You will create an Authoritative DNS Server Group that includes this external server (mimiosa) and the provided TSIG key. This server group will later be used to configure a secondary zone for ddip.org.
Task 2: Creating a Secondary Zone ddip.org
Use the DNS Server Group created in Task 1 to create a secondary zone for ddip.org in the Infoblox Portal.
Task 3: Validating the DNS zone and records from a client
Verify that the zone transfer has completed successfully by confirming that clients can resolve records from the secondary zone.
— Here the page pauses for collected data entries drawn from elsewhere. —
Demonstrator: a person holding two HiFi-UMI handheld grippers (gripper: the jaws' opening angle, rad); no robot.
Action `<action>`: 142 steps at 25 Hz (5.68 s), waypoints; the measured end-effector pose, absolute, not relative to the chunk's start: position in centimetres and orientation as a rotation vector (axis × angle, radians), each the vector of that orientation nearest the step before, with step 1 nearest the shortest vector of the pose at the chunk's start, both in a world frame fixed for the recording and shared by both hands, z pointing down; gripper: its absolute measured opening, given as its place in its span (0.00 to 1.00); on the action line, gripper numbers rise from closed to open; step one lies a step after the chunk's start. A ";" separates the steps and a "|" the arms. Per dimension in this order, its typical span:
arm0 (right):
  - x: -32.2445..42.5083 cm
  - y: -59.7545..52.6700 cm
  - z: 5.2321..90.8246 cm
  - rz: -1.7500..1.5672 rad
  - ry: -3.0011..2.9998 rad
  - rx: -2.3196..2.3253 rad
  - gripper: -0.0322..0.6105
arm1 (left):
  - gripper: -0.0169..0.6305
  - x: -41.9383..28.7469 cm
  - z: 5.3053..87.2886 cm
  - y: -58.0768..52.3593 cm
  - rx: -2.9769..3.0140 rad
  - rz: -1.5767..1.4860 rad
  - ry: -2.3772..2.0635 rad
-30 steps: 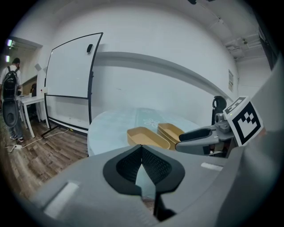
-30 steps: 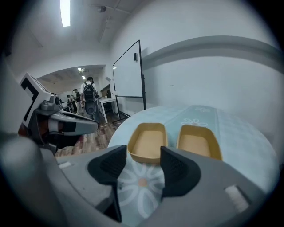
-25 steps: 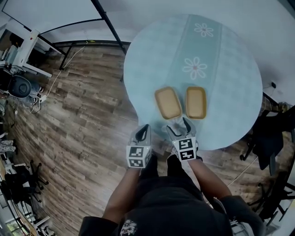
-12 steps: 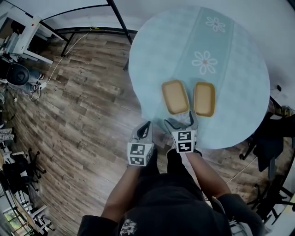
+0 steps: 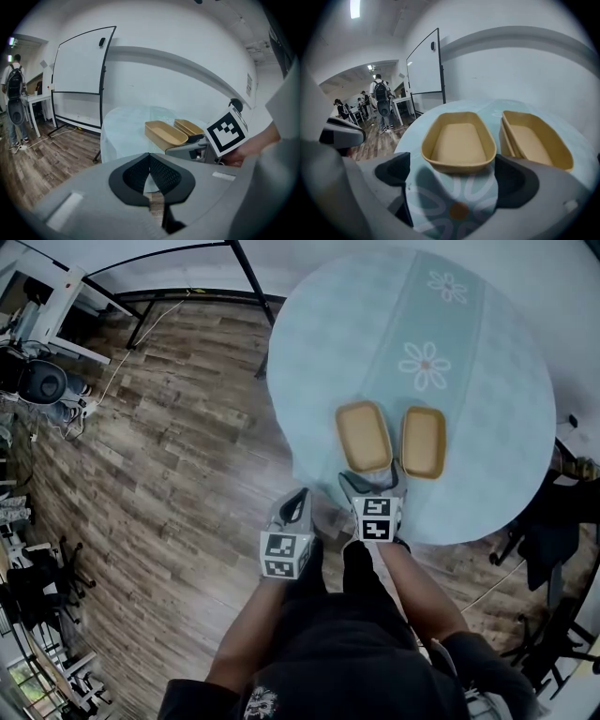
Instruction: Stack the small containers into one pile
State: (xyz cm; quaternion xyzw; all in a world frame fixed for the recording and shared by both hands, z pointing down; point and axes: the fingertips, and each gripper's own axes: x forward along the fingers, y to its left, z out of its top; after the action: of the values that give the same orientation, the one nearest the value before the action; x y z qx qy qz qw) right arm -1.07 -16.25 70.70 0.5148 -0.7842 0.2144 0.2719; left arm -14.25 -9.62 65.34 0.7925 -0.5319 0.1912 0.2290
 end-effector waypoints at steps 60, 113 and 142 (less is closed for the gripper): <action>5.0 -17.2 60.0 0.322 -2.135 1.720 0.74 | 0.02 -9.7 61.2 -11.7 2.393 0.540 -1.296; 11.0 -13.2 63.3 0.656 -1.912 1.488 0.77 | 0.02 -4.5 58.5 -12.5 2.495 0.516 -1.176; 11.9 -13.9 47.2 0.349 -2.150 1.881 0.05 | 0.02 -2.8 49.2 -14.6 2.626 0.284 -1.179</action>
State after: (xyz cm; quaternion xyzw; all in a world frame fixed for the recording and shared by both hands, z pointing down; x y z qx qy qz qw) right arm 11.91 -13.87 47.22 0.6478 -0.7406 0.1204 0.1314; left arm -2.82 -14.62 49.22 0.9008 -0.4045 0.0974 0.1241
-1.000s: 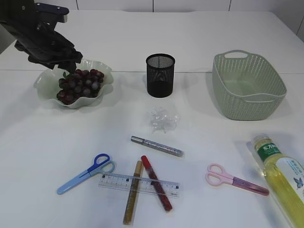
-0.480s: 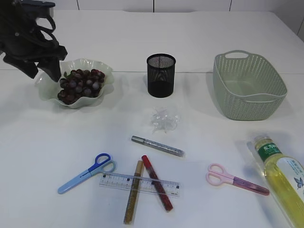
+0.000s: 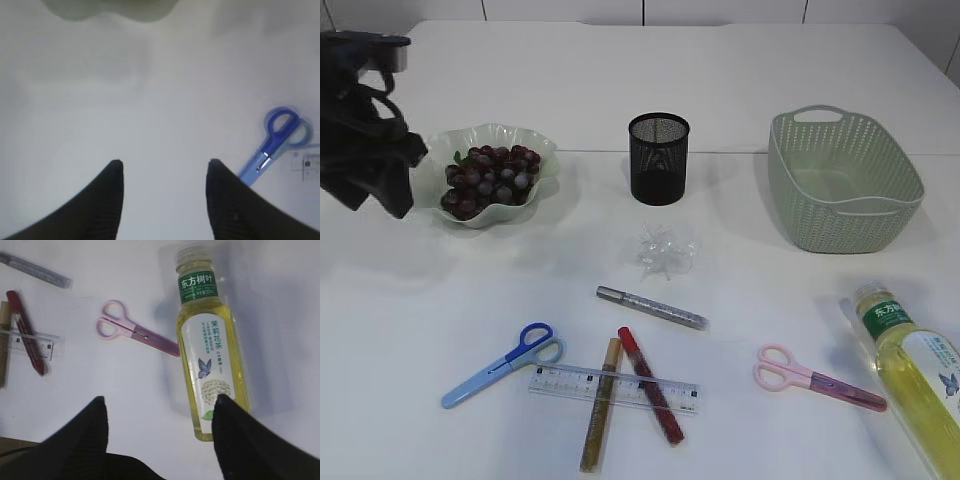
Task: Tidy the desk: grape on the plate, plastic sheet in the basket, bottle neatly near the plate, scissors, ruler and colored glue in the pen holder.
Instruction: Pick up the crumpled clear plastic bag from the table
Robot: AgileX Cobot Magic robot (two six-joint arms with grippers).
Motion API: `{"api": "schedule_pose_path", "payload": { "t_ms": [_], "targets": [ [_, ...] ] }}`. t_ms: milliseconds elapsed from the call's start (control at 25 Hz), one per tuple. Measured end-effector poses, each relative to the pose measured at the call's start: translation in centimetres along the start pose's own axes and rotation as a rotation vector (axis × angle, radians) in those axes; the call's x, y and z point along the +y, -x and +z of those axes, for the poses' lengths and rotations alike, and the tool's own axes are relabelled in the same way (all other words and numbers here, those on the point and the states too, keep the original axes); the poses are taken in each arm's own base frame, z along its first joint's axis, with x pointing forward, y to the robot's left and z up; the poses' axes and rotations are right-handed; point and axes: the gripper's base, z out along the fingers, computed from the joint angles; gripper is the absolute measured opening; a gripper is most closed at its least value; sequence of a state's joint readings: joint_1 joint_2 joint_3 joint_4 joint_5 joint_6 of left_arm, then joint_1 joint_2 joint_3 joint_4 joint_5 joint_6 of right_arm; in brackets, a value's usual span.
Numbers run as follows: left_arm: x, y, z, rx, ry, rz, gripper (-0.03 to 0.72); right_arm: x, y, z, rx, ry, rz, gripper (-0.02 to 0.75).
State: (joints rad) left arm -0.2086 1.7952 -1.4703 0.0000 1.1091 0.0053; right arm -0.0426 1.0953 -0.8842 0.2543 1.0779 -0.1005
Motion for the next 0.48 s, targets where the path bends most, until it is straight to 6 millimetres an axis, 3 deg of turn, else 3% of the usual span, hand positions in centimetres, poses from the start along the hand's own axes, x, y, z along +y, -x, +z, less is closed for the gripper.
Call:
{"api": "schedule_pose_path", "payload": {
  "t_ms": [320,480],
  "targets": [
    [0.0,-6.7,-3.1,0.000,0.000,0.001,0.385,0.8,0.2,0.0,-0.017,0.086,0.034,0.511],
    [0.1,-9.4,-4.6,-0.006,0.019,0.011,0.384,1.3,1.7,0.2,-0.021,0.151,0.038,0.511]
  ]
}}
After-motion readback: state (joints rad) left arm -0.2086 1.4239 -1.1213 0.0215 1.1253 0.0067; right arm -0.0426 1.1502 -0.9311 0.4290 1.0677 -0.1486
Use the testing-linux virtual machine to check for the A record of lms.ddip.org.
Solutions
Task 1 Solution: Creating a DNS Server Group
Log in to your lab’s jump-desktop
Use your Education Infoblox Portal Credentials to log into the Infoblox Portal
Navigate to Configure → Networking → DNS
Click the DNS Server Groups tab.
Click on the DNS view default
Click the Create button and select Authoritative DNS Server Group from the list.
In the Name field, enter:
external-ns-group
.Under External Primary Servers, click Add and select External Primary.
Enter the following details:
Name:
mimosa.techblue.io
Address:
45.120.106.133
(You can verify this using the commanddig @8.8.8.8 mimosa.techblue.io.
in the terminal)
Check the Use TSIG option and select New TSIG Key.
To retrieve the TSIG key details:
On the Jump-Desktop VM, click the Start menu and open the Geany application (text editor).
In Geany, navigate to File → Open, then browse to and open the file:
/mnt/shared/tsig_xfer_sha256.txt
In the New TSIG Key section, fill in the following fields using the values from the file:
Enter the Key Name as shown in the file
Select the Algorithm from the dropdown to match the one listed
Copy and paste the Secret exactly as provided in the file
Click Add
Under NIOS-X BloxOne Secondary DNS Servers, click the arrow next to both of your DNS service instances to move them to the list of Secondary DNS Servers
Click Save & Close
Task 2 Solution: Creating a Secondary Zone ddip.org
Navigate to Configure → Networking → DNS
Select the Zones tab
Click on the DNS view default
Click the Create button and select Secondary Zone from the list. This launches the Create Secondary Zone dialog window
For the Name field, enter
ddip.org
Expand the DNS Server Groups section.
From the Available list, select external-ns-group, and then click the arrow to move it to the Selected column.
Click Save & Close
Task 3 Solution: Validating the DNS zone and records from a client
On testing-linux VM, open a Terminal window.
Set the IP address as a fixed address with the command
sudo set-network-static-bloxone
to allow a route to the DNS server. If prompted for a password, useinfoblox
.Query the NIOS-X DNS server for the secondary zone we just configured with the following command:
dig @10.100.0.110 lms.ddip.org. A
Check the dig response. It should return an Authoritative Answer (aa) with NOERROR. This confirms that the server 10.100.0.110 has a copy of the authoritative zone data.